▸ **Problem statement**
Give the data again in full, with every character unchanged.

§

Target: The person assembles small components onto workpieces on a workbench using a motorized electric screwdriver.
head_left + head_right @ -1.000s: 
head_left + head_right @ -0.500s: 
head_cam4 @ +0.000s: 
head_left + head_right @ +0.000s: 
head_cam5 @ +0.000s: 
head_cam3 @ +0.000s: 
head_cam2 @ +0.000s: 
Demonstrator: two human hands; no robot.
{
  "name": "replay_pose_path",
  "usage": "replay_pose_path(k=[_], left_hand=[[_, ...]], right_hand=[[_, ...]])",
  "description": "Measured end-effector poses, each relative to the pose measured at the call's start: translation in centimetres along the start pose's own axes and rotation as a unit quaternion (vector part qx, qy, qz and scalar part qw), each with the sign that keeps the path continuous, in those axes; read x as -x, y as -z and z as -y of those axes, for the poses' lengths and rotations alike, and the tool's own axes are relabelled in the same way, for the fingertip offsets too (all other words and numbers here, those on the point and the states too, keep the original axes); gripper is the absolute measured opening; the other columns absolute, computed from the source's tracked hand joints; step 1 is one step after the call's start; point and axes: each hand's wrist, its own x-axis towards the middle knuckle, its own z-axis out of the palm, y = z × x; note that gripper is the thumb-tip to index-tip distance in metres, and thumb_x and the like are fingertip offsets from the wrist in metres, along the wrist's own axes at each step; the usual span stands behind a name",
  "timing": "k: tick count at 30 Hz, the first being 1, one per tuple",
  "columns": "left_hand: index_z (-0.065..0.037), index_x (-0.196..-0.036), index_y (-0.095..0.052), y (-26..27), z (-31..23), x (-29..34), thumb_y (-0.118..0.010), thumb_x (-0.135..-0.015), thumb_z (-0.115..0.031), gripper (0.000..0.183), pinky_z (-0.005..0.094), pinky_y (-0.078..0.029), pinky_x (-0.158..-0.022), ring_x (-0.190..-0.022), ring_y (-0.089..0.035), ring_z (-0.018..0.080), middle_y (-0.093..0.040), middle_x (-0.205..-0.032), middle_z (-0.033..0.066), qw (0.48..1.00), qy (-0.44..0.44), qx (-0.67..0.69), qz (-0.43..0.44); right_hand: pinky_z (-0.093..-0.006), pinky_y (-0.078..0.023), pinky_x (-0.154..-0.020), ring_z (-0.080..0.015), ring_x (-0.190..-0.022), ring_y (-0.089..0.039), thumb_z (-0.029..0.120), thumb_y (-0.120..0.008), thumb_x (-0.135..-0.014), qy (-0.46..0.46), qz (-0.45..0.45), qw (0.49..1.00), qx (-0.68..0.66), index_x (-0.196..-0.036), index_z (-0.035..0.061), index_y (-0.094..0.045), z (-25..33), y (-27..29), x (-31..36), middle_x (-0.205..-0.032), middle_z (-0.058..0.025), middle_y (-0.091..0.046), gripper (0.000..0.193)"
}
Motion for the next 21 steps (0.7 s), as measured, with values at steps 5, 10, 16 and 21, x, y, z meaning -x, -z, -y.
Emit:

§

▸ **Finished exercise**
Target: The person assembles small components onto workpieces on a workbench using a motorized electric screwdriver.
head_left + head_right @ -1.000s: 
head_left + head_right @ -0.500s: 
head_cam4 @ +0.000s: 
head_left + head_right @ +0.000s: 
head_cam5 @ +0.000s: 
head_cam3 @ +0.000s: 
head_cam2 @ +0.000s: 
Demonstrator: two human hands; no robot.
{
  "name": "replay_pose_path",
  "usage": "replay_pose_path(k=[_], left_hand=[[_, ...]], right_hand=[[_, ...]])",
  "description": "Measured end-effector poses, each relative to the pose measured at the call's start: translation in centimetres along the start pose's own axes and rotation as a unit quaternion (vector part qx, qy, qz and scalar part qw), each with the sign that keeps the path continuous, in those axes; read x as -x, y as -z and z as -y of those axes, for the poses' lengths and rotations alike, and the tool's own axes are relabelled in the same way, for the fingertip offsets too (all other words and numbers here, those on the point and the states too, keep the original axes); gripper is the absolute measured opening; the other columns absolute, computed from the source's tracked hand joints; step 1 is one step after the call's start; point and axes: each hand's wrist, its own x-axis towards the middle knuckle, its own z-axis out of the palm, y = z × x; note that gripper is the thumb-tip to index-tip distance in metres, and thumb_x and the like are fingertip offsets from the wrist in metres, along the wrist's own axes at each step; the usual span stands behind a name",
  "timing": "k: tick count at 30 Hz, the first being 1, one per tuple",
  "columns": "left_hand: index_z (-0.065..0.037), index_x (-0.196..-0.036), index_y (-0.095..0.052), y (-26..27), z (-31..23), x (-29..34), thumb_y (-0.118..0.010), thumb_x (-0.135..-0.015), thumb_z (-0.115..0.031), gripper (0.000..0.183), pinky_z (-0.005..0.094), pinky_y (-0.078..0.029), pinky_x (-0.158..-0.022), ring_x (-0.190..-0.022), ring_y (-0.089..0.035), ring_z (-0.018..0.080), middle_y (-0.093..0.040), middle_x (-0.205..-0.032), middle_z (-0.033..0.066), qw (0.48..1.00), qy (-0.44..0.44), qx (-0.67..0.69), qz (-0.43..0.44); right_hand: pinky_z (-0.093..-0.006), pinky_y (-0.078..0.023), pinky_x (-0.154..-0.020), ring_z (-0.080..0.015), ring_x (-0.190..-0.022), ring_y (-0.089..0.039), thumb_z (-0.029..0.120), thumb_y (-0.120..0.008), thumb_x (-0.135..-0.014), qy (-0.46..0.46), qz (-0.45..0.45), qw (0.49..1.00), qx (-0.68..0.66), index_x (-0.196..-0.036), index_z (-0.035..0.061), index_y (-0.094..0.045), z (-25..33), y (-27..29), x (-31..36), middle_x (-0.205..-0.032), middle_z (-0.058..0.025), middle_y (-0.091..0.046), gripper (0.000..0.193)"
}
Motion for the next 21 steps (0.7 s), as measured, with values at steps 5, 10, 16 and 21, x, y, z meaning -x, -z, -y.
Emit:

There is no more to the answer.